## YOUR TASK
Could you filter the records below and keep only the lines with the word "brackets"?

[Saved entries]
____________

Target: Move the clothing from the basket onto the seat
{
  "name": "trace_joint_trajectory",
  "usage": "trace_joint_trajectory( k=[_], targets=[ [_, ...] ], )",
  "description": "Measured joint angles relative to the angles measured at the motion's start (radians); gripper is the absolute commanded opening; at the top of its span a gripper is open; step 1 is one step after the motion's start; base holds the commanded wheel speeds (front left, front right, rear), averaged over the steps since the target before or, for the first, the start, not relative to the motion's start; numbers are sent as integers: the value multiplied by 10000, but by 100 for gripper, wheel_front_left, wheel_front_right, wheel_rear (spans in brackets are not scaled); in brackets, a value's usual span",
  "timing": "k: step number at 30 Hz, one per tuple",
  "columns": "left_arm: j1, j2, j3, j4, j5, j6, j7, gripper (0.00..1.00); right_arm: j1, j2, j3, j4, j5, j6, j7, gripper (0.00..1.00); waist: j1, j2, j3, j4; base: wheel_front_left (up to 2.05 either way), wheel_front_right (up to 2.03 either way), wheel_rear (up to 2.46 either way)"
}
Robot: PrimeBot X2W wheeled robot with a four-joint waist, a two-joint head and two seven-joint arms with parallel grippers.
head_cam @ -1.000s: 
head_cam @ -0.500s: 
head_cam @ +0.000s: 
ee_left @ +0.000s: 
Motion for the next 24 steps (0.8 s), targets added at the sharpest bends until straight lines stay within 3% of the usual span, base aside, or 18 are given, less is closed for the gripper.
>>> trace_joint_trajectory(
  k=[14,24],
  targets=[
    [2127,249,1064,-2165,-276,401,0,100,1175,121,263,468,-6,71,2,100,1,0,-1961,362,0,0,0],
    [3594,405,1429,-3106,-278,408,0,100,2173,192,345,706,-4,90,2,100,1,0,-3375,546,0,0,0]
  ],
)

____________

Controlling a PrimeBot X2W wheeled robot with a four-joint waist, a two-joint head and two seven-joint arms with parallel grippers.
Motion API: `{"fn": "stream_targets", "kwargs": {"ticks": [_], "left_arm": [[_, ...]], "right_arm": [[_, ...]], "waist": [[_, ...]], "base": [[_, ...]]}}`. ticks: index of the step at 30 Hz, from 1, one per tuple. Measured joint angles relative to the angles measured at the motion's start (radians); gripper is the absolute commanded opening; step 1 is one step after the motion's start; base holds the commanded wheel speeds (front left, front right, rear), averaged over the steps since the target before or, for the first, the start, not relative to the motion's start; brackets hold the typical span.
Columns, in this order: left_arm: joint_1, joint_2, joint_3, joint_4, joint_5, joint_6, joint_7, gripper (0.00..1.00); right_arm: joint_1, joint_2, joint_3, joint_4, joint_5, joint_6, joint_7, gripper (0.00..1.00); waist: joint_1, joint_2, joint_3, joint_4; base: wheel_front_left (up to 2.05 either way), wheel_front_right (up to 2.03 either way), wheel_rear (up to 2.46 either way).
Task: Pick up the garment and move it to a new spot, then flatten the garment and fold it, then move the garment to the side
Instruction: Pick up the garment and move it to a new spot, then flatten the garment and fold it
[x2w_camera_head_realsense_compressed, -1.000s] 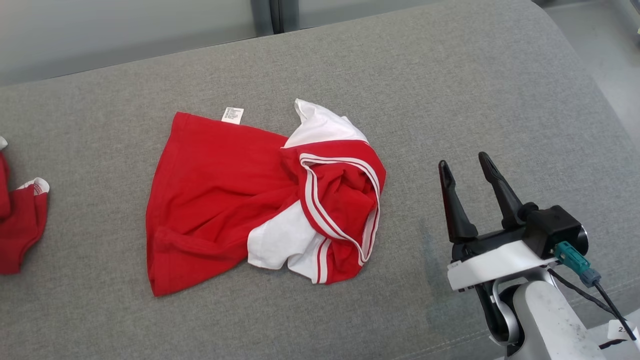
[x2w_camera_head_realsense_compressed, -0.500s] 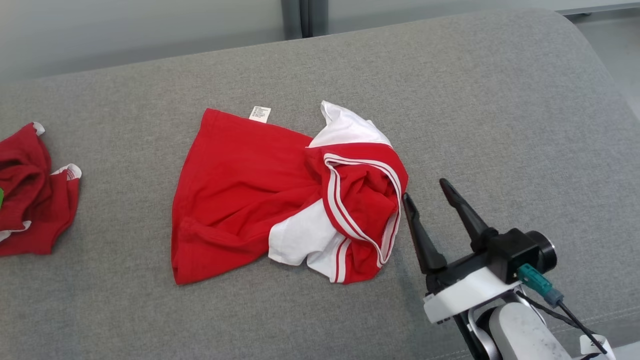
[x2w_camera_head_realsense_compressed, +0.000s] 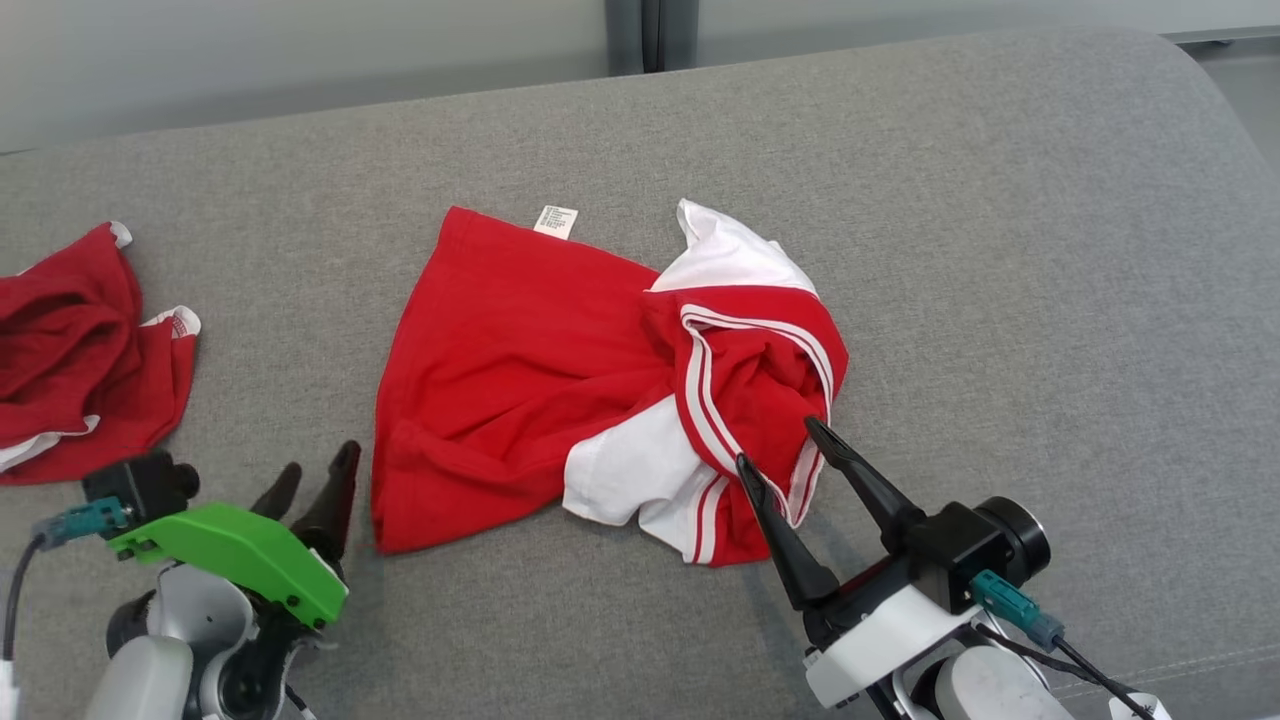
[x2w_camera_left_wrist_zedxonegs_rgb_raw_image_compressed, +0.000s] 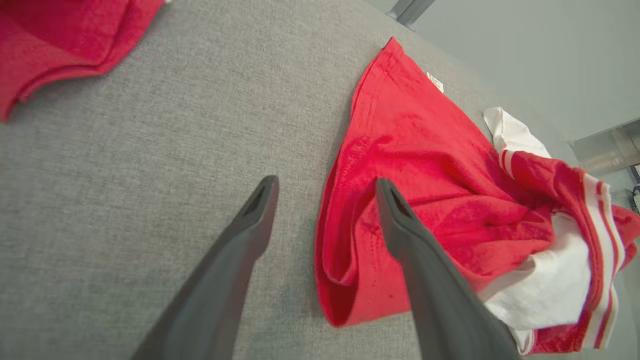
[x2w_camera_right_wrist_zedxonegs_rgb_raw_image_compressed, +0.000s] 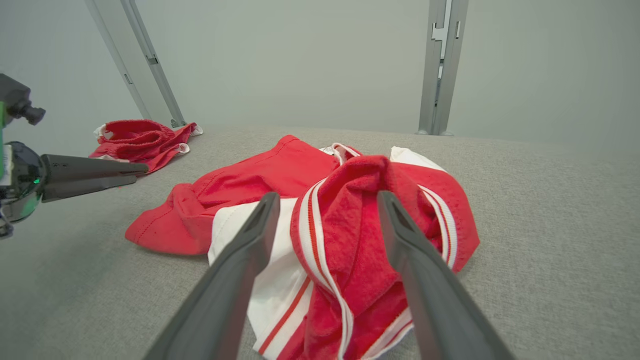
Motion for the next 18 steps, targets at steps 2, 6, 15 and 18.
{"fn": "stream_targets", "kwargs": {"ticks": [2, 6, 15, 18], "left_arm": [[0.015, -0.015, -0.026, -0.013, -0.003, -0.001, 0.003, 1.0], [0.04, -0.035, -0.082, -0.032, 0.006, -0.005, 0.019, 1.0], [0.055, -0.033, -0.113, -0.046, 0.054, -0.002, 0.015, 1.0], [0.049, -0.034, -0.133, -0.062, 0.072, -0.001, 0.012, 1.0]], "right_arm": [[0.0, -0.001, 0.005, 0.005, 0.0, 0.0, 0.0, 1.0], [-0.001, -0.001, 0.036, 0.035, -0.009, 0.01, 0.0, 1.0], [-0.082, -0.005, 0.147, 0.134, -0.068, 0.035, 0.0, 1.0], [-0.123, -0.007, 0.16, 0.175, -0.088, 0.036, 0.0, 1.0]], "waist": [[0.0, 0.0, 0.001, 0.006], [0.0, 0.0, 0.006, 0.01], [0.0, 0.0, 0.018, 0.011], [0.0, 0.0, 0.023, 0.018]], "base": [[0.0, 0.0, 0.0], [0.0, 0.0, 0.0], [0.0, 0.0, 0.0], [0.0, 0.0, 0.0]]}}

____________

## RESULT OF THIS TASK
  "description": "Measured joint angles relative to the angles measured at the motion's start (radians); gripper is the absolute commanded opening; at the top of its span a gripper is open; step 1 is one step after the motion's start; base holds the commanded wheel speeds (front left, front right, rear), averaged over the steps since the target before or, for the first, the start, not relative to the motion's start; numbers are sent as integers: the value multiplied by 10000, but by 100 for gripper, wheel_front_left, wheel_front_right, wheel_rear (spans in brackets are not scaled); in brackets, a value's usual span",
Motion API: `{"fn": "stream_targets", "kwargs": {"ticks": [_], "left_arm": [[_, ...]], "right_arm": [[_, ...]], "waist": [[_, ...]], "base": [[_, ...]]}}`. ticks: index of the step at 30 Hz, from 1, one per tuple. Measured joint angles relative to the angles measured at the motion's start (radians); gripper is the absolute commanded opening; step 1 is one step after the motion's start; base holds the commanded wheel speeds (front left, front right, rear), averaged over the steps since the target before or, for the first, the start, not relative to the motion's start; brackets hold the typical span.

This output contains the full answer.